True, if transnationals stopped bringing investment funds into the country it could mean a shortage of foreign exchange developed. However, if the government allowed the exchange value of the currency to fall, it would not only correct this but, by increasing exports and deterring imports, help stop the threatened rise in unemployment. In short, the transnationals’ actions could be readily rendered harmless given the national will. Significantly, though, this devaluation-based strategy will be much more difficult to carry out in countries in the European Union which join the European single currency system. Perhaps this is the reason the Euro is being promoted so hard even though very few benefits are expected to arise from its use.

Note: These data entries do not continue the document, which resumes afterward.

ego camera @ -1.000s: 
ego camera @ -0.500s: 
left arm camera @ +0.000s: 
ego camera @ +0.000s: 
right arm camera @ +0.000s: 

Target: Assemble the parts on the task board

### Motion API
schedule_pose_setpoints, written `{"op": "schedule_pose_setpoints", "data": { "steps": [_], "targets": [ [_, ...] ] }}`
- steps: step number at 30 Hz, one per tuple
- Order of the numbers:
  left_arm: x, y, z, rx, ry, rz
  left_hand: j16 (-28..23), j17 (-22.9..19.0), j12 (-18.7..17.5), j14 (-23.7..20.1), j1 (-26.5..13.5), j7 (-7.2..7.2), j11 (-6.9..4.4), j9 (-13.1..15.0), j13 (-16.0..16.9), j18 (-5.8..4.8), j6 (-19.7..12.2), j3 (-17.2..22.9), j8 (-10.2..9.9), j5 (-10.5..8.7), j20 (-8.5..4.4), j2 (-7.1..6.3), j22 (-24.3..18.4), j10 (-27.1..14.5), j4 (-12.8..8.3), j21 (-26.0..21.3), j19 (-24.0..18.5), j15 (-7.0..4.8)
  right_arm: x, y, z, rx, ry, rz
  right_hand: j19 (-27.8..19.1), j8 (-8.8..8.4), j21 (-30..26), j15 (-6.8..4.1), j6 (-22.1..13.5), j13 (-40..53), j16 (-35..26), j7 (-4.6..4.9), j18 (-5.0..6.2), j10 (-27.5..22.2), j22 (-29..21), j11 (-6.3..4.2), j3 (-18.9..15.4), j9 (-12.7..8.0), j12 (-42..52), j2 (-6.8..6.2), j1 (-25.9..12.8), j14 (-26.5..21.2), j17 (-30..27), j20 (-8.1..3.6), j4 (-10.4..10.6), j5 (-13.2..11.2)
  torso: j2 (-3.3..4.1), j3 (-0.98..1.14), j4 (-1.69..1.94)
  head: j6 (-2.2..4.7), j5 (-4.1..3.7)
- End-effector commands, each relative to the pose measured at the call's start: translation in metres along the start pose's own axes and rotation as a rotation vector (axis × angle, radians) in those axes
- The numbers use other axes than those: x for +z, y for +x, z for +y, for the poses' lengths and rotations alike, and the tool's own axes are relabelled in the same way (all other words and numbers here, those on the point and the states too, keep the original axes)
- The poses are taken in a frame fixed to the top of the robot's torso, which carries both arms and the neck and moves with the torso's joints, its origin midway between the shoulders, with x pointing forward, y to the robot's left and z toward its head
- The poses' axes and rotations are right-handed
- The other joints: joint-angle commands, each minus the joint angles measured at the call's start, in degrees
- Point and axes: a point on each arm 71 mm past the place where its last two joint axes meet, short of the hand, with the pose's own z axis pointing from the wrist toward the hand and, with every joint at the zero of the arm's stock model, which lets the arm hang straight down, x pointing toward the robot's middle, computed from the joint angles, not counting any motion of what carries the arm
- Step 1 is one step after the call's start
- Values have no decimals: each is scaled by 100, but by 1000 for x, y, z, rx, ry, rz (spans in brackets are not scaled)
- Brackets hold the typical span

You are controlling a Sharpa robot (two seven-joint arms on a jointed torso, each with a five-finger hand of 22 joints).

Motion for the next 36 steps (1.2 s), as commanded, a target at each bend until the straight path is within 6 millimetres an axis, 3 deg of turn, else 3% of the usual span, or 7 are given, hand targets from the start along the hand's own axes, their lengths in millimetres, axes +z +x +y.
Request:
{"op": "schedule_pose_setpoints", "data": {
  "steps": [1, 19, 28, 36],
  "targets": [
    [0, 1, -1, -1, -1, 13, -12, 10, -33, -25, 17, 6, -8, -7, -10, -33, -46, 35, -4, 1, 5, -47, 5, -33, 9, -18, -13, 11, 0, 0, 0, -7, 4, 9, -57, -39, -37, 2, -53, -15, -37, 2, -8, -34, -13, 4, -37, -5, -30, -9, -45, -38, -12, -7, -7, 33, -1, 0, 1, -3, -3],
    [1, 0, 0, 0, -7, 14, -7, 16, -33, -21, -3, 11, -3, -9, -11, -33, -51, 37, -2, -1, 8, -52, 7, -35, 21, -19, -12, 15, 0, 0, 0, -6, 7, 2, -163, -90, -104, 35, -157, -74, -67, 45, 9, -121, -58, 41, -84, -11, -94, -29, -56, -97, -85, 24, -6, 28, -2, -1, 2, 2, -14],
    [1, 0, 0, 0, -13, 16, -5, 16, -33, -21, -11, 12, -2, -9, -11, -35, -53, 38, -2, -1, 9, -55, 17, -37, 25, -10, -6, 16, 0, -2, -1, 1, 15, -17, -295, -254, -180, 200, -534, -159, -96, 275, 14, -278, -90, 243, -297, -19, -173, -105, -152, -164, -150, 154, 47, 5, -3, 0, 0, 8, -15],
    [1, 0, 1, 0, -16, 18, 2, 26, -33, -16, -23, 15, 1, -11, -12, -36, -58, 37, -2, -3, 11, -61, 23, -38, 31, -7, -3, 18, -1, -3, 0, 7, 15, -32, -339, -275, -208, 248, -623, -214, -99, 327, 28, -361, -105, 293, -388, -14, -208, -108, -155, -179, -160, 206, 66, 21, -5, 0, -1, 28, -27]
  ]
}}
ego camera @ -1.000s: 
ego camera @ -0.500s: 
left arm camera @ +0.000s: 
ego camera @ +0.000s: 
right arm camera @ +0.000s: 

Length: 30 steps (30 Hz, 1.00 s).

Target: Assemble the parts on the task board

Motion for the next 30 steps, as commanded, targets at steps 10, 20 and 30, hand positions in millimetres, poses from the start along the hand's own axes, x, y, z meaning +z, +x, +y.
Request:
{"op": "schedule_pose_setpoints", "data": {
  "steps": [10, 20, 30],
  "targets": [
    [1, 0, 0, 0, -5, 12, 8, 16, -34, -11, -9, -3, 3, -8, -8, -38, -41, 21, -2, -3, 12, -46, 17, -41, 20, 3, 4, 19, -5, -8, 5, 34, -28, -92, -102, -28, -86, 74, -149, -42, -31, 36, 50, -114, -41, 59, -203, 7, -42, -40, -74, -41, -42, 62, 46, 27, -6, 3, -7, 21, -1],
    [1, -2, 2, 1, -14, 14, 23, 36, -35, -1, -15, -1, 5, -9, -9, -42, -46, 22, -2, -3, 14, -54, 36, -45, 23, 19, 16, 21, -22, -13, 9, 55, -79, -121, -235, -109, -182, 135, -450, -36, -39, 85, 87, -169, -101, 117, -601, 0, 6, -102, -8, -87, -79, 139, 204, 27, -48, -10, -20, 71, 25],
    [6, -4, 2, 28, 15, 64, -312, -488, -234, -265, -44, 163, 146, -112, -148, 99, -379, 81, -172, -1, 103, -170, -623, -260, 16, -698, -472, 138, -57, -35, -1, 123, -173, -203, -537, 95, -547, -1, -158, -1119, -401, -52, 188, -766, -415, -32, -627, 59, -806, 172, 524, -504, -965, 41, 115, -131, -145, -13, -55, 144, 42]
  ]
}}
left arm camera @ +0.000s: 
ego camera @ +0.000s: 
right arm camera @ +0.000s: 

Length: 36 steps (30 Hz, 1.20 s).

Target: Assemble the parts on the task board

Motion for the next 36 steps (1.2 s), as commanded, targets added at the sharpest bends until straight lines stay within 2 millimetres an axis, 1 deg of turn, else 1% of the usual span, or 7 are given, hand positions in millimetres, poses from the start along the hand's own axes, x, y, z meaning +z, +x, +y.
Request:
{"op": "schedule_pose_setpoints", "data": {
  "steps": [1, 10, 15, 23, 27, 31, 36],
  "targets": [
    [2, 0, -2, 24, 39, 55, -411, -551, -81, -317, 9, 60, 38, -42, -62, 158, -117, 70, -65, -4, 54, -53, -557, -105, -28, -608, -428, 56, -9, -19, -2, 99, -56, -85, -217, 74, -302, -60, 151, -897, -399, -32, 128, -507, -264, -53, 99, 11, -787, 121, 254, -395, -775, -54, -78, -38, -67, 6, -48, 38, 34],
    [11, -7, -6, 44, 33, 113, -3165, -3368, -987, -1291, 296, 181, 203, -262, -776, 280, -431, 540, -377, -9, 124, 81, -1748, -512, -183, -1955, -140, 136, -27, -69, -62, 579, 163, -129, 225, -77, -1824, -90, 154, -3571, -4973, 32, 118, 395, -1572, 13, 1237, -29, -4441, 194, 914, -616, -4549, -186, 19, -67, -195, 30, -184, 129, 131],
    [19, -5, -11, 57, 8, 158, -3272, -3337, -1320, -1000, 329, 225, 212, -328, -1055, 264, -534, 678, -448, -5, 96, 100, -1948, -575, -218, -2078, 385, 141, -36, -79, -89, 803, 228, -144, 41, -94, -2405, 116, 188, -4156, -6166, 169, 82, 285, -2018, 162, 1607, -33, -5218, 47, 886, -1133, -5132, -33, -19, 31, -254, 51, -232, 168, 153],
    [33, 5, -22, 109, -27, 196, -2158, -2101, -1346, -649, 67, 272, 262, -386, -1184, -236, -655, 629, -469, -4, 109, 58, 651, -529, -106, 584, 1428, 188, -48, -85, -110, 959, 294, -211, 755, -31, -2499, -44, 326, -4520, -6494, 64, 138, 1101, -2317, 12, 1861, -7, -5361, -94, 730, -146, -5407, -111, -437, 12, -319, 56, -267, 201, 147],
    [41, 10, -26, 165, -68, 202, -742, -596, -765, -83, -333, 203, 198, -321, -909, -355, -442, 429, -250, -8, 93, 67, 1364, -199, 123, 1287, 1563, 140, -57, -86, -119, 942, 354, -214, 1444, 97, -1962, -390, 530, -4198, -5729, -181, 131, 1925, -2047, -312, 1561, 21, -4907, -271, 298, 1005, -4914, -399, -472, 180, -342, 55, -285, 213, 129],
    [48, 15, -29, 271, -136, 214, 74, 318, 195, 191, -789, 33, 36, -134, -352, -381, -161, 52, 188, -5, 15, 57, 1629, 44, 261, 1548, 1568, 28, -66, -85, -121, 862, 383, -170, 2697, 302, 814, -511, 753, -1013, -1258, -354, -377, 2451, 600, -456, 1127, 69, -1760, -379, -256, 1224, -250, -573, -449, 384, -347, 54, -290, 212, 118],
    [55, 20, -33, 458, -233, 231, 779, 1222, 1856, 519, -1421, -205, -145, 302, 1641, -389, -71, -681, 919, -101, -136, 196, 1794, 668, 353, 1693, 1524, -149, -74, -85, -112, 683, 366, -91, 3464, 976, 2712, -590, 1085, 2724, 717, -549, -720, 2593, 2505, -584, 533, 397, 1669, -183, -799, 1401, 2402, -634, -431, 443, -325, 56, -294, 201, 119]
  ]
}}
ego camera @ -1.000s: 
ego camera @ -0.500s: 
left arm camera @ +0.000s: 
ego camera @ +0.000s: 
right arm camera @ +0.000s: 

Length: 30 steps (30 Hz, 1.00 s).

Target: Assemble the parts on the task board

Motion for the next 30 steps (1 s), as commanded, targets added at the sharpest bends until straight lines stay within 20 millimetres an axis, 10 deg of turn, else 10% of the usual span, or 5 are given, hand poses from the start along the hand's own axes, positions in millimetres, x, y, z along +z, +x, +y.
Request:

What all this means is that Greens have no need to be against growth. They just have to be against the main type of growth taking place at present. If firms can produce a greater value of goods and services without:

  • reducing the number of people they employ
  • cutting wages and other employee benefits
  • increasing the amount of energy and raw materials they use
  • needing more transport services
  • shifting the distribution of income in favour of the better off
  • releasing genetically-engineered organisms into the environment
  • patenting life-forms
  • using technologies that make work less interesting and fulfilling
  • increasing the amount of waste that goes to landfill or into the environment
  • driving smaller firms out of business or damaging local economies
  • allowing chemicals which are not quickly and harmlessly broken down into safe and stable constituents to leave their factories.
  • purchasing goods or services from parts of the world where prices are subsidised because environmental, social or working conditions are significantly inferior to those in the countries they are supplying
  • increasing human, animal or plant exposure to nuclear and electro-magnetic radiation
  • making production and supply systems less sustainable than they are already
  • and several more conditions you’ll be able to think of yourself

then the growth that results is fine. But if any of the above conditions cannot be met, and the damage done in consequence is not heavily outweighed by gains in other areas, their expansion proposals have to be trenchantly opposed.

The fact that so many conditions have to be satisfied before we can be reasonably sure that growth will turn out to be beneficial says a lot about why the process has been so damaging recently. As the old song says about a good man, good growth is hard to find. ————————————————————————

(Written May, 1997 with minor revision later)

1 Social Trends, 1994, HMSO.
2 British Medical Journal, January 4, 1997.